Everyone seems to have heard that Incognito Theatre occupies a building hat was once a lemonade factory. The story rests on the 1941 discovery of an oddly shaped bottle by our earliest Incogs pioneers (including Mike Stillwell, proud custodian of the bottle). They had been excavating the compacted earth floor for eventual use as the auditorium.
The bottle is a so-called 'Hamilton bottle' designed to lie on its side so that the cork is kept wet by the contents and does not dry out so releasing the fizz'. The bottle has moulded into it 'E Geraut and Co' and thereby hangs a tale. Our building is said to be built 1900ish: it doesn't appear on the 1898 OS map but is there in 1913. Surrounding houses in Holly Park Road already existed in 1898. You may not have it by your bedside for casual reading but may I recommend The Mineral Water Trade Review and Guardian? Its issue of January 18th 1905 carried this advertisement:
Syphons and Holly Park are tantalising but hardly specific. The handwritten minutes of the Friern Barnet Urban District Council dated 13th December 1898 and 10th January 1899 are more helpful. They record conditional approval for 'workshop and stores for Mr Nicoli (sic) Holly Park Road'. Thence to the 1901 Census: but first remind yourselves where Incogs is situated - in the space in Holly Park Road between number 106 to the left as you face the Clinic and 104 to the right.

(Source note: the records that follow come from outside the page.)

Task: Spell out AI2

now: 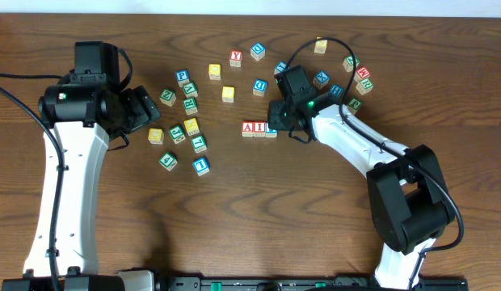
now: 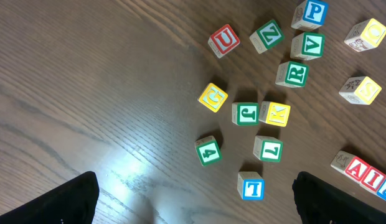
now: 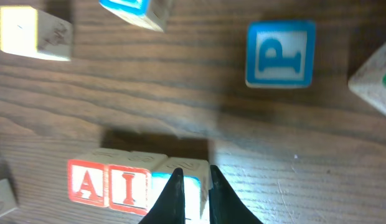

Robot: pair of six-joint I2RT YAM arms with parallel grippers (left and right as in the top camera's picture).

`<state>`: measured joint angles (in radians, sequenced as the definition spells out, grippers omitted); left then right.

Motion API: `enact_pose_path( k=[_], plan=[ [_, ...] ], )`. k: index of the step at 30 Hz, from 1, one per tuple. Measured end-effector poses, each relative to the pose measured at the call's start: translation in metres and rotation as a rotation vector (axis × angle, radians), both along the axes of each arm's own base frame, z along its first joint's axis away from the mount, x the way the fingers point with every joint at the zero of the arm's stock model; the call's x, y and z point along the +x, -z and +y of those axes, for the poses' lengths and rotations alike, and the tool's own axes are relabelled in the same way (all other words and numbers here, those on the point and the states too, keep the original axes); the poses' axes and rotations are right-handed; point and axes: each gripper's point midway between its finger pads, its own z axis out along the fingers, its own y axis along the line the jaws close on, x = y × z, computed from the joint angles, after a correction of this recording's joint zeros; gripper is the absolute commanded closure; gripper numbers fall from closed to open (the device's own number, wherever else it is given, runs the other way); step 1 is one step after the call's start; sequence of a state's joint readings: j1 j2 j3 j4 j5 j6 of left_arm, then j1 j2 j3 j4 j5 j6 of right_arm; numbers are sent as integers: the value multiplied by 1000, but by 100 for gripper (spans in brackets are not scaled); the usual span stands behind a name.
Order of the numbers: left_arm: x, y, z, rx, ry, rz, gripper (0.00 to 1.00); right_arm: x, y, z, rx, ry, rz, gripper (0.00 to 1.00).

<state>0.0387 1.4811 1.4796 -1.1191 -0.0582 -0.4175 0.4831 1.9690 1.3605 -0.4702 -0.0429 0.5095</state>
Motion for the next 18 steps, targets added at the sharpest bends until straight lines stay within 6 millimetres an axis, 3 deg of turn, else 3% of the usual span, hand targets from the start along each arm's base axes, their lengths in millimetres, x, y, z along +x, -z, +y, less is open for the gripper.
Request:
enact_pose_path(
  k=[13,18],
  plan=[
    [0,0,0,0,0,0,2,-2,-3,2,15,-28,18,90],
    [0,0,0,0,0,0,2,-1,-11,-8,14,-25,15,84]
  ],
)
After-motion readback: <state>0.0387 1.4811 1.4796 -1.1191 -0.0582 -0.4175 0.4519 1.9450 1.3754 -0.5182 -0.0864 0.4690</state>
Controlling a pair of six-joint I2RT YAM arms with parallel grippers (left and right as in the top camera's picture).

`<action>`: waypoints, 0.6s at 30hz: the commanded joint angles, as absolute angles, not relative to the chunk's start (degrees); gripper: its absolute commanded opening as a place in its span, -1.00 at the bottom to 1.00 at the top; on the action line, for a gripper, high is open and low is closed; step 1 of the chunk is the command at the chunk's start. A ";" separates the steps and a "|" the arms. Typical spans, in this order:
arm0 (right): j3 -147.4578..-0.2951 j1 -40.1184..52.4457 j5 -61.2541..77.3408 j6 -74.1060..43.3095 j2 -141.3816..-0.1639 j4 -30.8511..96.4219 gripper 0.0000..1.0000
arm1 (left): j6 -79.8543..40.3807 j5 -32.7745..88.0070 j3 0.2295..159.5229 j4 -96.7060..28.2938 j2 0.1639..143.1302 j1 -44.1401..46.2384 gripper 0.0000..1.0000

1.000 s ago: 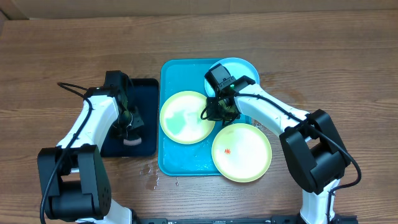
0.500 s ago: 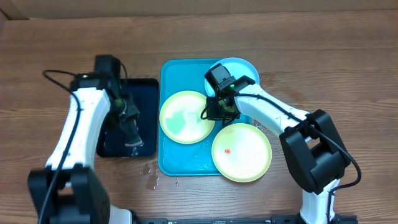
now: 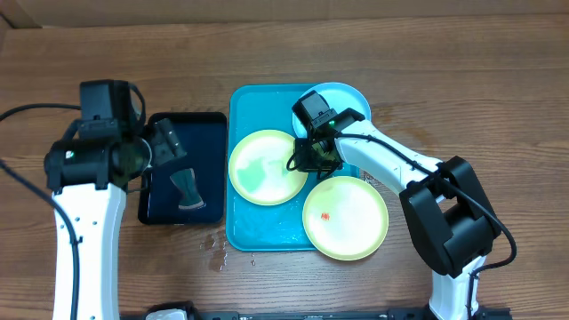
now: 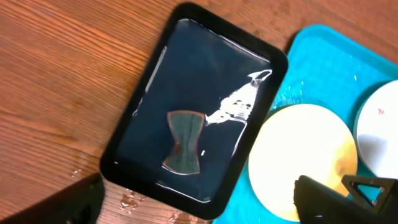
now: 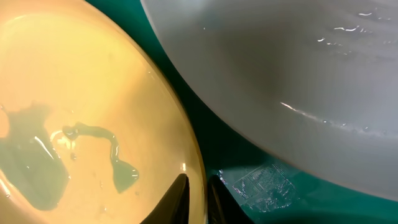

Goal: Clean dirty plates on tray and stack at the side
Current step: 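Carry the sponge left and drop it onto the black tray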

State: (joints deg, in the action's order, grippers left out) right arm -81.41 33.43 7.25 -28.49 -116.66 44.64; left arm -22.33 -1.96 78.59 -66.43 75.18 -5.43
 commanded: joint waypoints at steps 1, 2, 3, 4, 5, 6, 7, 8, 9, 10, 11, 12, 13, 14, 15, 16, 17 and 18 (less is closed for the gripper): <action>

Occupants of number 104 are Henry and Blanche Nicole and their two children. He is described as a 'Mineral Water Manufacturer' and 'Employer'. It seems reasonable to suppose that 104 and the present Incogs and Clinic sites and the present car park were occupied by the Nicoles and that they manufactured mineral water there. A question remains about water supply to the factory. Mike Stillwell recalls a gas supply in 1941 but no water. Options are that either the supply was removed pre1941 or that water was drawn from the dwelling house (supplied by the Barnet District Gas and Water Company) or that water was brought to the site in containers. Kelly's Post Office Directory of 1902 confirms and develops the story. It shows Blanche Nicole as 'proprs' (?=proprietress) of the Barnet Aerated Water Company Ltd of 104, Holly Park Road.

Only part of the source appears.